Suriye’de yaşanan savaş nedeniyle ülkelerini terk etmek zorunda kalarak Türkiye’ye geçici olarak gelen ve süre içerisinde kalıcılığa dönüşen Suriyelilerin sayısı tam olarak bilinmemesine rağmen üç milyon civarında olduğu söyleniyor.

Savaşın bu kadar uzun süreceği ne savaştan kaçan Suriyelilerce ne de Türkiye devletini yönetenlerce tahmin edilmediğinden olsa gerek, geçici konaklamadan kalıcılığa doğru yol alan bu misafirliğin adı bir türlü koyulamıyor.

Sığınmacı, Mülteci, göçmen veya durumlarına uygun bir hukuki statünün tam anlamıyla belirlenmemesi birçok sorunu da beraberinde getiriyor.

Değişik illerde oluşturulan kamplarda kalan Suriyeli sayısı toplamın % 10-15’i civarında.

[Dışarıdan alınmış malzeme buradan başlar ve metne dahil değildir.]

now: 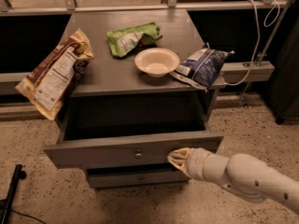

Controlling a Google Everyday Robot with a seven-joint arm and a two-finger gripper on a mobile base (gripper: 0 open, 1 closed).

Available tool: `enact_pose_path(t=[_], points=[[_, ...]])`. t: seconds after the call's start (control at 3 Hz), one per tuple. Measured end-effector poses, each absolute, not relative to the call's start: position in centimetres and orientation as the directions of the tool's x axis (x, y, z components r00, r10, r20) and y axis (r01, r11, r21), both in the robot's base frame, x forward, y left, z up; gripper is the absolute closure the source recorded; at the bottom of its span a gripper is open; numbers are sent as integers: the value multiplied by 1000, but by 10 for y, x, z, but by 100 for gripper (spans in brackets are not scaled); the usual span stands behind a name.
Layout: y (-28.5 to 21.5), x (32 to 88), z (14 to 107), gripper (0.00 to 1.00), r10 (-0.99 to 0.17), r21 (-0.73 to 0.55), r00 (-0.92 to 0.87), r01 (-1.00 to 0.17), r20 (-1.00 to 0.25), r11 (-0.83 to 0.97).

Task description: Close top drawer

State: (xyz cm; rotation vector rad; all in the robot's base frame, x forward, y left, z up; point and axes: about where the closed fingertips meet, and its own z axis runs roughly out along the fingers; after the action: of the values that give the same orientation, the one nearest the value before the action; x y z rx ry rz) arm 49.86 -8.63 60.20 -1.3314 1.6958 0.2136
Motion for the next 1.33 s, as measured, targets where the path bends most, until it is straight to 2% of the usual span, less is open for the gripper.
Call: enact_pose_path(t=[1.33], points=[[10, 539, 565, 100, -664, -378, 98, -878, -741, 292]])
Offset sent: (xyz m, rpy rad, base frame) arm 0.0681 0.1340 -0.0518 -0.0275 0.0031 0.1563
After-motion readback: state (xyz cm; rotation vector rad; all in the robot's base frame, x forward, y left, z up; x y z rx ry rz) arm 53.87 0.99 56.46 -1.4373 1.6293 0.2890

Büyük çoğunluk ülkenin değişik kentlerine yayılmış ve kendi imkânlarıyla yaşamaya çalışmaktalar. Kendi imkânlarıyla yaşamaya çalışan büyük çoğunluk henüz adlandırılmamış hukuki statüleriyle mecburi olarak yasa dışı çalışarak yaşamaktalar. Hukuki statüleri olmadıkları için çalışma izinleri de yok. Yasa dışı bir şekilde çalıştıklarından, ucuz iş gücü olarak onları çalıştıranlar da suçlu duruma düşmektedir.

Ülke içerisinde serbestçe dolaşabilen, sağlık hizmetlerinden yararlanan, ikamet edebilen Suriyelilerin bu koşullarının hukuki olmadığı açık!

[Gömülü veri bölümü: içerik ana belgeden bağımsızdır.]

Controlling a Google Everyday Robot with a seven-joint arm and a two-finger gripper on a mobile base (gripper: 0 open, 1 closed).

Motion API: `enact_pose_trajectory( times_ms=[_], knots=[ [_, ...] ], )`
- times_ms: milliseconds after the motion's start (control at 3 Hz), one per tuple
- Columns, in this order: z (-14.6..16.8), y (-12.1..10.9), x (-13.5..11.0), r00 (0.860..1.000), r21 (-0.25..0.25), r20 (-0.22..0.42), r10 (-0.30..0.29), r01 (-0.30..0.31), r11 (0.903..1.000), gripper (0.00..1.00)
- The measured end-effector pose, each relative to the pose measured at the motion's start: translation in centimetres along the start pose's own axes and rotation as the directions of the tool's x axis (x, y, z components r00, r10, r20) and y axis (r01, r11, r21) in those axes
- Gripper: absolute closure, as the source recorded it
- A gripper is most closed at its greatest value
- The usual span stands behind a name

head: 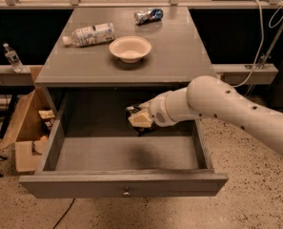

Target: Pick rxbar chocolate from top drawer and place on counter

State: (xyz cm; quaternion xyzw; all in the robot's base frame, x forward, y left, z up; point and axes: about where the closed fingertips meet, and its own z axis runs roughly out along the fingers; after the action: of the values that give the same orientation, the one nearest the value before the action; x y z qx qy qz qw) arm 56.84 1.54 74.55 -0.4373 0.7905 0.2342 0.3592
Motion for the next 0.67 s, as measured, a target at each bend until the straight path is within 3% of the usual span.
enact_pose_trajectory(
  times_ms=[333,667],
  knots=[
    [-5.23,-1.5,0.12,1.0,0.04,0.023,0.011,-0.012,0.9991,1.0],
    [-5.25,-1.5,0.11,1.0,0.041,0.023,0.011,-0.012,0.9991,1.0]
  ],
)
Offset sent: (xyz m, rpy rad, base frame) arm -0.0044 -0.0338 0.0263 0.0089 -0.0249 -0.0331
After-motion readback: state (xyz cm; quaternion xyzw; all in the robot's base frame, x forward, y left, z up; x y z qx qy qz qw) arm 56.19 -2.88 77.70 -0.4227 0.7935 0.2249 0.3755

Uluslar arası mülteci sözleşmelerini imzalayan ve tarafı olan Türkiye, “coğrafi kısıtlama” çekincesiyle imzaladığı sözleşmeyi sadece Avrupa tarafından gelenlere “mülteci” statüsünü tanıdığı için Avrupa dışından gelenlere bu statüyü tanıyamıyor.

Bu nedenle Avrupa dışından Türkiye’ye gelen ve mülteci şartlarını taşıyan kişiler “sığınmacı” olarak adlandırılıyorlar.

Mülteci ve sığınmacı kavramları içerik olarak aynı olmakla birlikte ayrı coğrafyalardan gelmiş olmakla ayrılıyorlar.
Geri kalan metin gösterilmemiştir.